In Sanskrit texts, Rāja yoga (ˈrɑːdʒə_ˈjoʊgə; राजयोग) was both the goal of yoga and a method to attain it. The term also became a modern name for the practice of yoga in the 19th-century when Swami Vivekananda gave his interpretation of the Yoga Sutras of Patanjali in his book Raja Yoga. Since then, Rāja yoga has variously been called aṣṭāṅga yoga, royal yoga, royal union, sahaja marg, and classical yoga.
Rāja (Sanskrit: राज) means "chief, best of its kind" or "king". Rāja yoga thus refers to "chief, best of yoga".
The historical use of the term Rāja yoga is found in other contexts, quite different from its modern usage. In ancient and medieval Sanskrit texts, it meant the highest state of yoga practice (one reaching samadhi). The Hatha Yoga Pradipika, for example, states that Hatha yoga is one of the ways to achieve Rāja yoga.

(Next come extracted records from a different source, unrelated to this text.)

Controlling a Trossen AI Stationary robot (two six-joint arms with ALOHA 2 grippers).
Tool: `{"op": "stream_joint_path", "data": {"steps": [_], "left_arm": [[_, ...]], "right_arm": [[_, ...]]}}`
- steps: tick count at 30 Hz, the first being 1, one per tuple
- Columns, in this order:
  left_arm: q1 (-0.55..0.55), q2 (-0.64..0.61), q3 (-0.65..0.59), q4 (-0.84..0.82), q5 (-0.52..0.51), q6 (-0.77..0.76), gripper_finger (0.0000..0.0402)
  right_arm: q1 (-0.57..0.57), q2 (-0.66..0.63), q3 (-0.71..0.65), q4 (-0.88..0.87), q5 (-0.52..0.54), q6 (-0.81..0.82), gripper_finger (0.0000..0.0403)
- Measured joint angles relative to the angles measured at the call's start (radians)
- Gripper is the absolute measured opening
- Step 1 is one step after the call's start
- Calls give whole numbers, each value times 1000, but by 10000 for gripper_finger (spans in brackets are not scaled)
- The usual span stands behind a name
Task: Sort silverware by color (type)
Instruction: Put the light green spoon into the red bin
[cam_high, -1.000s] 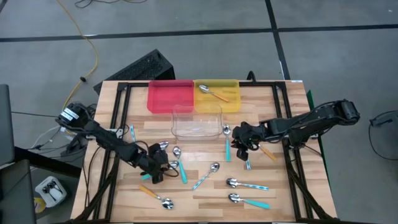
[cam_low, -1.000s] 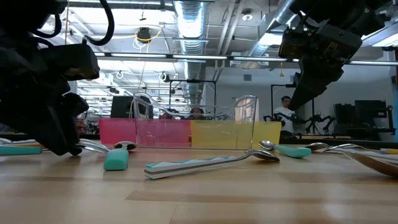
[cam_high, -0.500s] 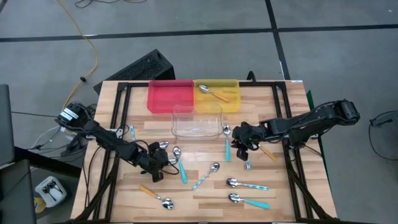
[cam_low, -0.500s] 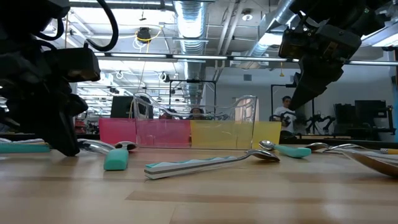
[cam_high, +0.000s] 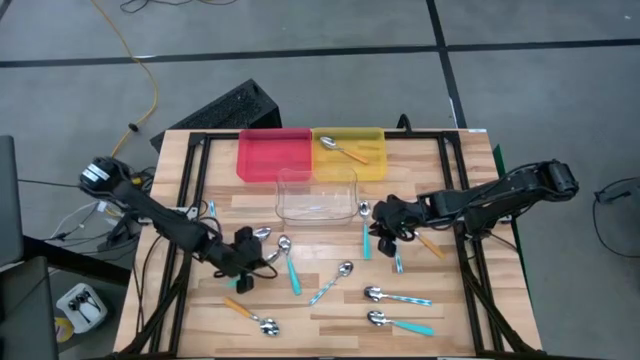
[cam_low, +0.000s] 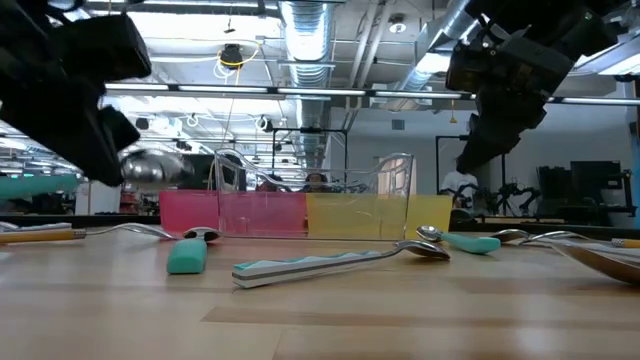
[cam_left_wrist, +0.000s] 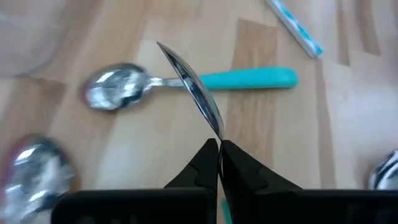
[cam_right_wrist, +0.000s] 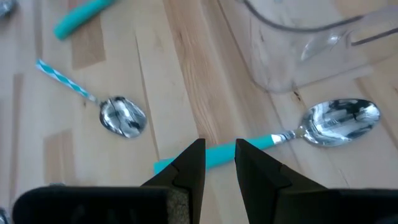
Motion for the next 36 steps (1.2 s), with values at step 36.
{"op": "stream_joint_path", "data": {"steps": [36], "left_arm": [[195,-97,173,-9,-34,756,0]], "right_arm": [[-36,269,240,586,-46,-383,260]]}}
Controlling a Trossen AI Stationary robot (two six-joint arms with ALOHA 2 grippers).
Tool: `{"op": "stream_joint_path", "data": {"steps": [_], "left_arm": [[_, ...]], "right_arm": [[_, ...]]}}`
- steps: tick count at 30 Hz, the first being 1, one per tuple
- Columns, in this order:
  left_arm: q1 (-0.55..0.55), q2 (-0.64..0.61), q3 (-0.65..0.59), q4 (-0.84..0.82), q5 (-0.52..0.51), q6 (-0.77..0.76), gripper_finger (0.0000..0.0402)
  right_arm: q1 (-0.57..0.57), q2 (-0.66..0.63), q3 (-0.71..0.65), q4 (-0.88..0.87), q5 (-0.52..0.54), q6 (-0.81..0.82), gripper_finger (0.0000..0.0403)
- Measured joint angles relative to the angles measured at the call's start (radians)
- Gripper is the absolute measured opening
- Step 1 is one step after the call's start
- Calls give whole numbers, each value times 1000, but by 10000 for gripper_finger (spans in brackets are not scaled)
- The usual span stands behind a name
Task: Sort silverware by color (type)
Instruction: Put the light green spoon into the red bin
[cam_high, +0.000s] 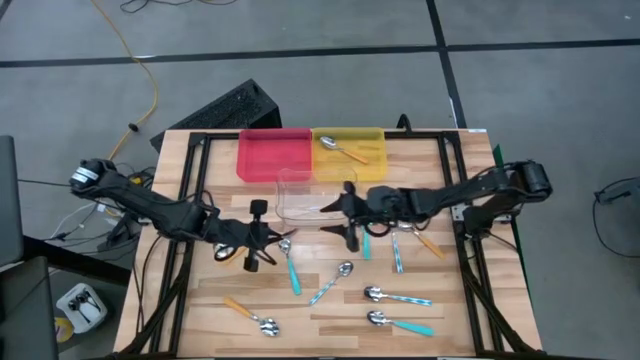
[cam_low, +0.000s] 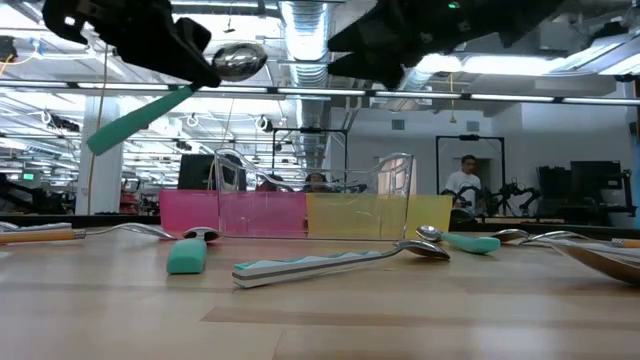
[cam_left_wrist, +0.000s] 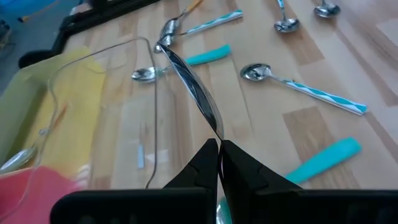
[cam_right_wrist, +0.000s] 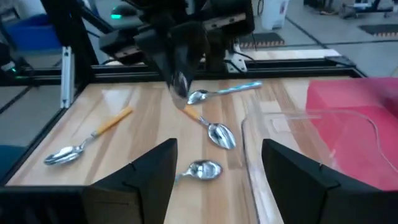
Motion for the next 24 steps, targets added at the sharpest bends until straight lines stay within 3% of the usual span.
{"op": "stream_joint_path", "data": {"steps": [12,24], "left_arm": [[15,43,24,-5,28,60,0],[15,43,24,-15,42,58,0]], "right_arm": [[-31,218,263,-149,-181,-57,260],[-29,322,367,-165,-300,-87,259]]}}
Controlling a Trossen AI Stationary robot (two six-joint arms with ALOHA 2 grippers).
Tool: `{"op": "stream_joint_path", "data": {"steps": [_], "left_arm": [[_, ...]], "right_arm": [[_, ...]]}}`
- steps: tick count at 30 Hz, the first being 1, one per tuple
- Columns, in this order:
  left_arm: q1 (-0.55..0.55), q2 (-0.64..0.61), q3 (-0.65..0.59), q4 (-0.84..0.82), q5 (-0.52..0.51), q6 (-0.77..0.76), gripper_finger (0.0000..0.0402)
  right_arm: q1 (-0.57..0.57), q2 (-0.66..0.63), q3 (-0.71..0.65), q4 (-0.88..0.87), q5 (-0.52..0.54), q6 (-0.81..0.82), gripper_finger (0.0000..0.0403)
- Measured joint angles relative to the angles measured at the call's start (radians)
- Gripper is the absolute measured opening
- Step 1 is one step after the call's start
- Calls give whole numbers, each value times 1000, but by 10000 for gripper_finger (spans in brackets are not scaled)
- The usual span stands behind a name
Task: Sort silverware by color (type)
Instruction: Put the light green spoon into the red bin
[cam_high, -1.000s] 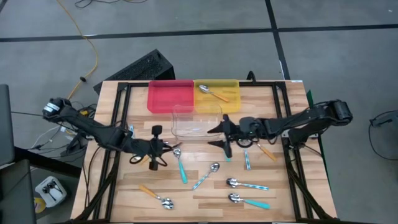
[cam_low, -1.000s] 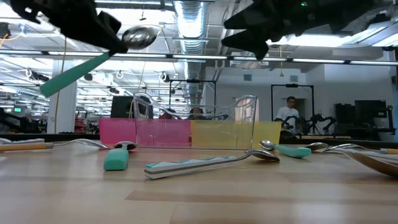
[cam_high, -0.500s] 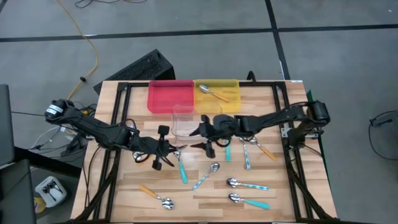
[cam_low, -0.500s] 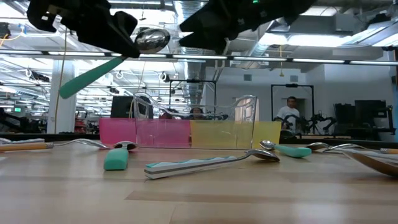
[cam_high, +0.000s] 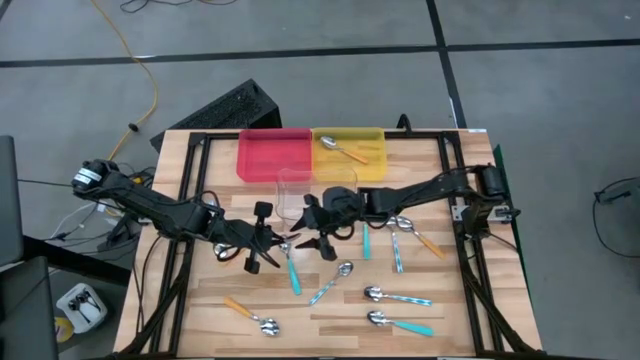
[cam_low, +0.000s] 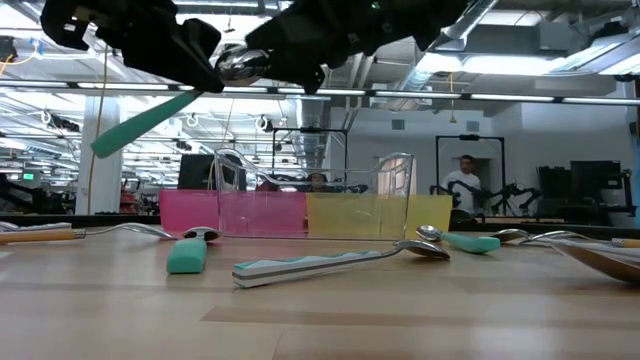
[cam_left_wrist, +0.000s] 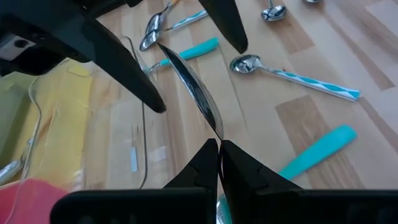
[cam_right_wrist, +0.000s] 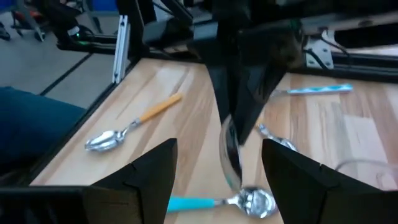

Rāja yoga is discussed in the Yogatattva Upanishad. It is then mentioned in a 16th-century commentary on a specific step in the Yoga Sūtras of Patañjali. The medieval era Tantric work Dattātreyayogaśāstra explains in 334 shlokas the principles of four yogas: Mantra yoga, Hatha yoga, Laya yoga and Raja yoga. Alain Daniélou states that Rāja yoga was, in the historic literature of Hinduism, one of five known methods of yoga, with the other four being Hatha yoga, Mantra yoga, Laya yoga and Shiva yoga. Daniélou translates it as "Royal way to reintegration of Self with Universal Self (Brahman)".
The term became a modern retronym in the 19th-century when Swami Vivekananda equated raja yoga with the Yoga Sūtras of Patañjali. This meaning is different from that in the Hatha Yoga Pradīpikā, a text of the Natha sampradaya.
The method of meditation followed under Sahaj Marg, also called Heartfulness follows Raja Yoga system of practice. This system is in practice formally since 1945 under the name Shri Ram Chandra Mission (SRCM).
The Brahma Kumaris, a new religious movement, teaches a form of meditation it calls "Raja yoga" that has nothing to do with either the precepts of Hatha Yoga or Patañjali's Yoga Sūtras.